1) After acquiring the visa. is there any time limit to find the job. or i am eligible to live here for a period of 5 years without interruption.
2) i am planing to study once i acquire the visa. will i be getting the benefit of what a domestic student gets in terms of university fees.
3) will i be able to apply for FEE-HELP which supports the domestic people to get education loan and pay after the graduation is complete.

If people you have any other benefits for VISA 189.Please share.

Best Regards,
Sankey Jain


----------



## iduno (Jan 24, 2013)

sankeyjain said:


> Hello All,
> 
> i have a few doubts on the benefits of the VISA 189.
> 1) After acquiring the visa. is there any time limit to find the job. or i am eligible to live here for a period of 5 years without interruption.
> ...


Sankey,
I'm no expert on 189 visa's but why would the Australian tax payers pay for your education when you are applying for a skilled visa.


----------



## sankeyjain (Jun 19, 2013)

iduno said:


> Sankey,
> I'm no expert on 189 visa's but why would the Australian tax payers pay for your education when you are applying for a skilled visa.

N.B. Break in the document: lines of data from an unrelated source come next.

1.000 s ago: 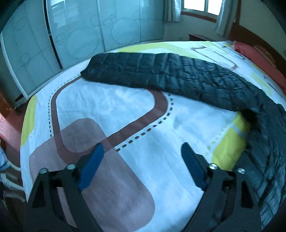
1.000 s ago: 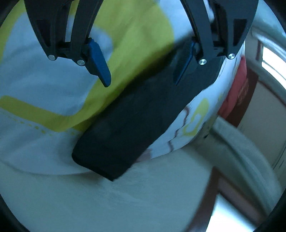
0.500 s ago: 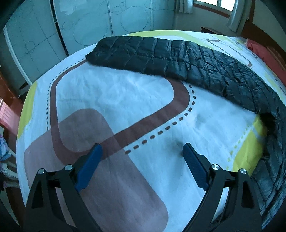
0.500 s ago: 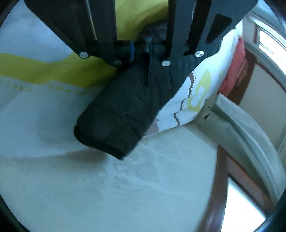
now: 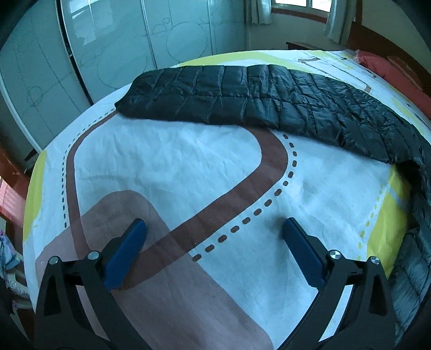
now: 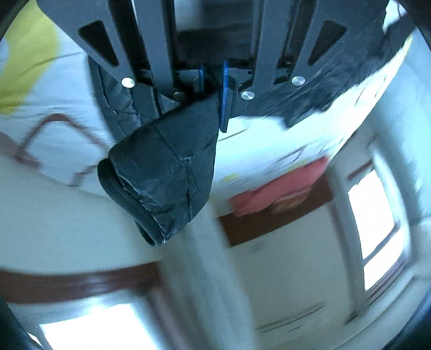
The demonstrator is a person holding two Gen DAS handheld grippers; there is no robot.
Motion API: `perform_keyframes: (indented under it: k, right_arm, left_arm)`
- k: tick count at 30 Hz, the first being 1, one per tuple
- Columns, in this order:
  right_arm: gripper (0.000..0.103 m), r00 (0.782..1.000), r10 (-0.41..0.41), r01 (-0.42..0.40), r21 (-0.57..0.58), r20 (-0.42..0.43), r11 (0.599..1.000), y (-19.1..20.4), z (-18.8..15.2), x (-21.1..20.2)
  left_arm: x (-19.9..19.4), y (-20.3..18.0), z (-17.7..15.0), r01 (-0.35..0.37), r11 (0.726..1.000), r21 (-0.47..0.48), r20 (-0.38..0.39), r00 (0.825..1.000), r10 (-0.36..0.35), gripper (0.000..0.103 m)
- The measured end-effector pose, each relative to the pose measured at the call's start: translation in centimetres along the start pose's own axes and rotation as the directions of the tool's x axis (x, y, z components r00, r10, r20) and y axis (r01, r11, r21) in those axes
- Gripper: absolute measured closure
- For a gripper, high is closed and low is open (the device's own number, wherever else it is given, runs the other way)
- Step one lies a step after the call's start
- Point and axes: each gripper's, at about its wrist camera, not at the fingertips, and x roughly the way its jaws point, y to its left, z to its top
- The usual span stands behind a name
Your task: Fold large clothes
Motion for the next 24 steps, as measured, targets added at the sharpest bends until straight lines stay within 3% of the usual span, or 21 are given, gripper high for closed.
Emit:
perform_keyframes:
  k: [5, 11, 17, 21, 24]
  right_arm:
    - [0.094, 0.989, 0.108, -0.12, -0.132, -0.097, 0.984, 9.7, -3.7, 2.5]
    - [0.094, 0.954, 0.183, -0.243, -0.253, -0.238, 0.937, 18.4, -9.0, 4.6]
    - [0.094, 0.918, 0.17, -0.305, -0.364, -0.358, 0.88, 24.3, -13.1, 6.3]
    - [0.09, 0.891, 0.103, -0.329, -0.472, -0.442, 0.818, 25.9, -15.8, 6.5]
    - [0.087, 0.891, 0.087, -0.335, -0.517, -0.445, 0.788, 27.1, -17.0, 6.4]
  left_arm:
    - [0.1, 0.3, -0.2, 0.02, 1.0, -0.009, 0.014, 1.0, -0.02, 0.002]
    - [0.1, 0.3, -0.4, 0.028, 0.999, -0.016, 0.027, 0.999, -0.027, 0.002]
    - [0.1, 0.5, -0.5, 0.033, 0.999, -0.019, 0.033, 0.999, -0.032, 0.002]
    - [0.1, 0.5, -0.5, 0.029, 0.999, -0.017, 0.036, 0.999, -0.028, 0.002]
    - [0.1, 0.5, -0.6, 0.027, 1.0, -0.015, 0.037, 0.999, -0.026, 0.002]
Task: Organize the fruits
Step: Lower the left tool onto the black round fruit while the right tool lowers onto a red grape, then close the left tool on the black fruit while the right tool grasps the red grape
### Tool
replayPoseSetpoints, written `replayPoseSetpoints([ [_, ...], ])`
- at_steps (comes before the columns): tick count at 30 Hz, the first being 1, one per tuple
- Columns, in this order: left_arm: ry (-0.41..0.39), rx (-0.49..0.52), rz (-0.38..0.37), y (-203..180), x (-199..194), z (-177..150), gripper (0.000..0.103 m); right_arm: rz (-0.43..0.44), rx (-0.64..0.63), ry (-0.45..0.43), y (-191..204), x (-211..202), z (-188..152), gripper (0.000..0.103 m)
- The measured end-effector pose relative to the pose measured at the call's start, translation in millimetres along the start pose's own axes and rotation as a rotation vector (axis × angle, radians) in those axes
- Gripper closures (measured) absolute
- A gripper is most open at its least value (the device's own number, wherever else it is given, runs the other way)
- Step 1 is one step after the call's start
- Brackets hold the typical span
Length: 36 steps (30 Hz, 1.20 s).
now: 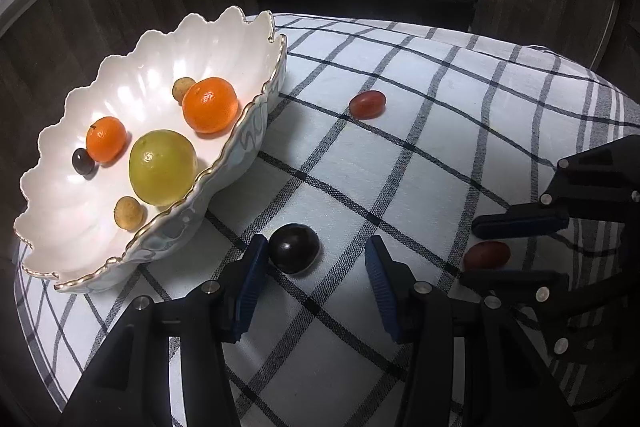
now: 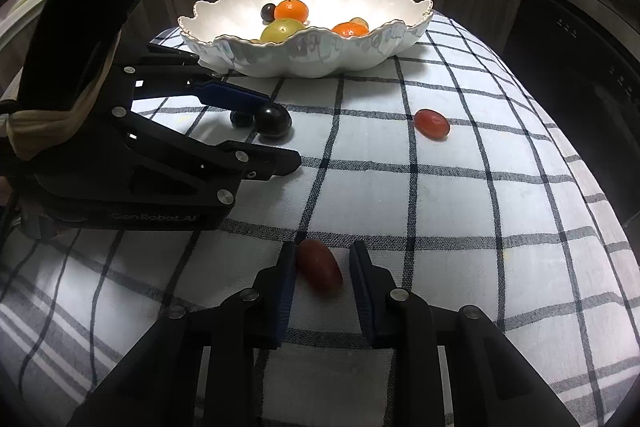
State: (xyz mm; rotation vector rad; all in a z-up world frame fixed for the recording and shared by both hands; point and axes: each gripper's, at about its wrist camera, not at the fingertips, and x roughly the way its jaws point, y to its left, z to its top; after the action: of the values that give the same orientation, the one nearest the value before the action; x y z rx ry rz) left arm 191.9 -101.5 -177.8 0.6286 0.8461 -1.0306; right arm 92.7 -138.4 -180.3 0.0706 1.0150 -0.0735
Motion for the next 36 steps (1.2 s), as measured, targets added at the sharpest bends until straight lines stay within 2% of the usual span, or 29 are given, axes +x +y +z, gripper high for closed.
replayPoseSetpoints([
  [4, -0.006, -0.007, -0.004, 1, 0, 1, 0.054, 0.006, -0.003, -0.003, 2, 0, 0, 0.081],
  [8, -0.011, -0.016, 0.007, 1, 0, -1, 0.059, 0.011, 0.0, -0.006, 1, 0, 0, 0.081],
  [15, -0.019, -0.033, 0.034, 4, 0, -1, 0.076, 0.013, 0.01, -0.003, -2, -1, 0, 0.081],
  [27, -0.021, -0.041, 0.029, 1, -1, -1, 0.077, 0.014, 0.015, -0.008, -3, -2, 0, 0.082],
  [36, -0.019, -0.103, 0.047, 2, -13, -2, 0.077, 0.012, 0.026, -0.021, -6, -5, 3, 0.082],
])
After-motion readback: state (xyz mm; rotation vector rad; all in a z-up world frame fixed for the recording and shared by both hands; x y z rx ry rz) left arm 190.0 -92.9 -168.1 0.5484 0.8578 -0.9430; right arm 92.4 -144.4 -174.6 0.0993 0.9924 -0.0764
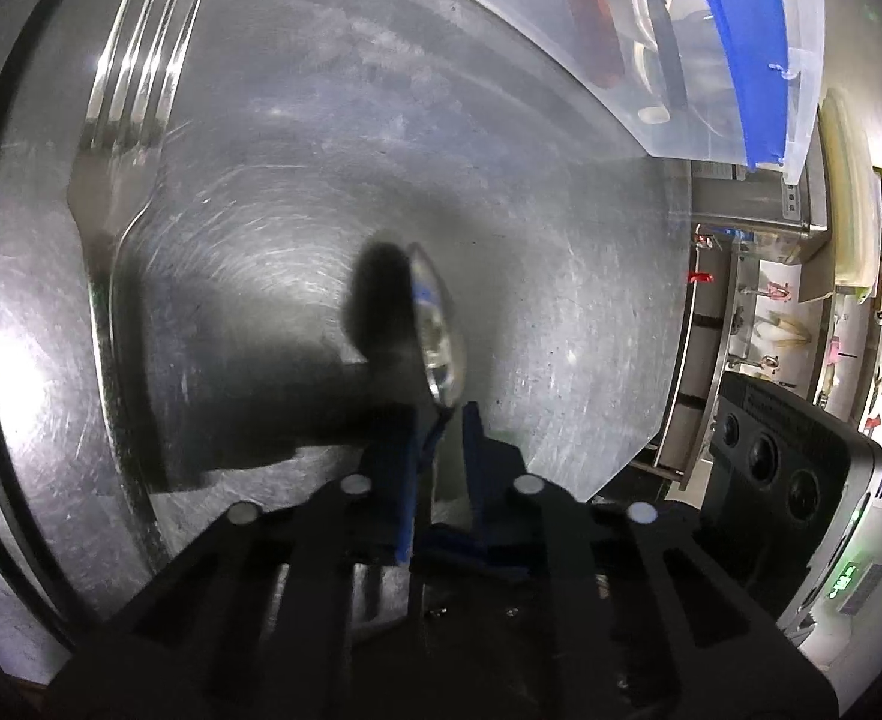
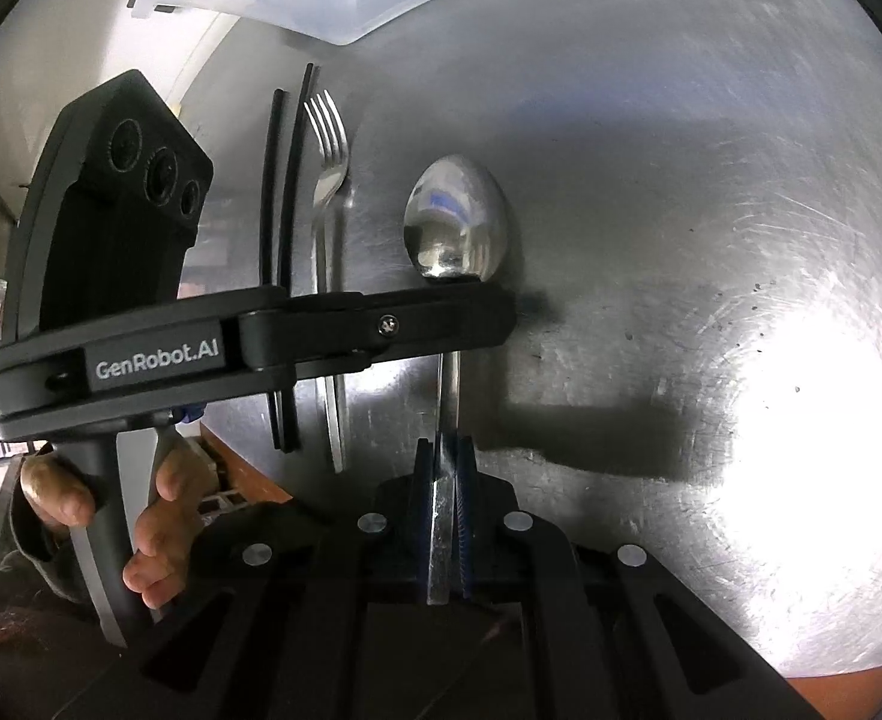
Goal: Organize utensils
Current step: 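Close the left gripper on the spoon handle while the right gripper holds it, then lift the spoon with both grippers and carry it over the clear box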
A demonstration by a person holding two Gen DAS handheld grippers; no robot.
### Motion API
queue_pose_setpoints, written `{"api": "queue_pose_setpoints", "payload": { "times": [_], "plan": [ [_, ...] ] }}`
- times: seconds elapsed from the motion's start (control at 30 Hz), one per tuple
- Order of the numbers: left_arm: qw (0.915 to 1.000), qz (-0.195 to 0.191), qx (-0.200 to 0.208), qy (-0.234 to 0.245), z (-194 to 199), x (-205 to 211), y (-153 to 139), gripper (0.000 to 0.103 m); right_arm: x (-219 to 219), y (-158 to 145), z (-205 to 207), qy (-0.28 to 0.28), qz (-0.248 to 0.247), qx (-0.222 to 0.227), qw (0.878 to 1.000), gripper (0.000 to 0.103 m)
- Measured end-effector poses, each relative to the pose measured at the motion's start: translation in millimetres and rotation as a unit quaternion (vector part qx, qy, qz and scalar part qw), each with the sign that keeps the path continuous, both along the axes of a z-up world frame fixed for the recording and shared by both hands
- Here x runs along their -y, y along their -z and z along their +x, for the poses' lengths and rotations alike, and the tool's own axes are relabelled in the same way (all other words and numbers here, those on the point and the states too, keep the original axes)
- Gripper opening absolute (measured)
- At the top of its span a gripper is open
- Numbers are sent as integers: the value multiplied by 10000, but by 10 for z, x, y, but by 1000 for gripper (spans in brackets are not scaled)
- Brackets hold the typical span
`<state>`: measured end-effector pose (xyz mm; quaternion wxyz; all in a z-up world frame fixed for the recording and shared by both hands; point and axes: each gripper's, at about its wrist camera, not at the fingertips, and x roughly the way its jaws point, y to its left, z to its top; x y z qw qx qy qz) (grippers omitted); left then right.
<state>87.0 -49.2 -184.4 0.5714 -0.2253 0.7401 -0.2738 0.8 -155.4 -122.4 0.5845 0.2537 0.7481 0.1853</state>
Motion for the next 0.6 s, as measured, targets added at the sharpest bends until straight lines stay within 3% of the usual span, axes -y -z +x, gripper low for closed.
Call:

Yes i agree with your point. 
So it means i cannot pursue my higher studies with the the Skilled Visa 189?
In the all the university website its being mentioned a different fee structure for the domestic & PR students and separate for the INTERNATIONAL student.
So this PR is different for the Skilled Visa 189.

Best Regards,
Sankey Jain


----------



## tara.jatt (May 15, 2012)

You will be treated as Domestic student on PR visa, I googled and found many Australian University website stating this

Domestic students are any students who are:
Australian citizens
or New Zealand citizens
or holders of an Australian permanent residency visa
or holders of an Australian permanent humanitarian visa.

Domestic - Griffith University

Who is a domestic student? - The University of Queensland, Australia

You wont be able to get any Govt sponsored Loan, they are for Citizens.



sankeyjain said:


> Yes i agree with your point.
> So it means i cannot pursue my higher studies with the the Skilled Visa 189?
> In the all the university website its being mentioned a different fee structure for the domestic & PR students and separate for the INTERNATIONAL student.
> So this PR is different for the Skilled Visa 189.
> ...


----------



## MarkNortham (Dec 19, 2012)

Hi Sankey -

Tara is correct - as soon as you are granted the 189 visa you become a permanent resident of Australia and qualify for domestic student rates at universities. There is no limit on your studies, work, etc. You can remain in Australia indefinitely, however in 5 years you will need to get a Resident Return Visa (RRV) if you want to renew your right to re-enter Australia and have not yet become a citizen by that time.

Best,

Mark Northam


----------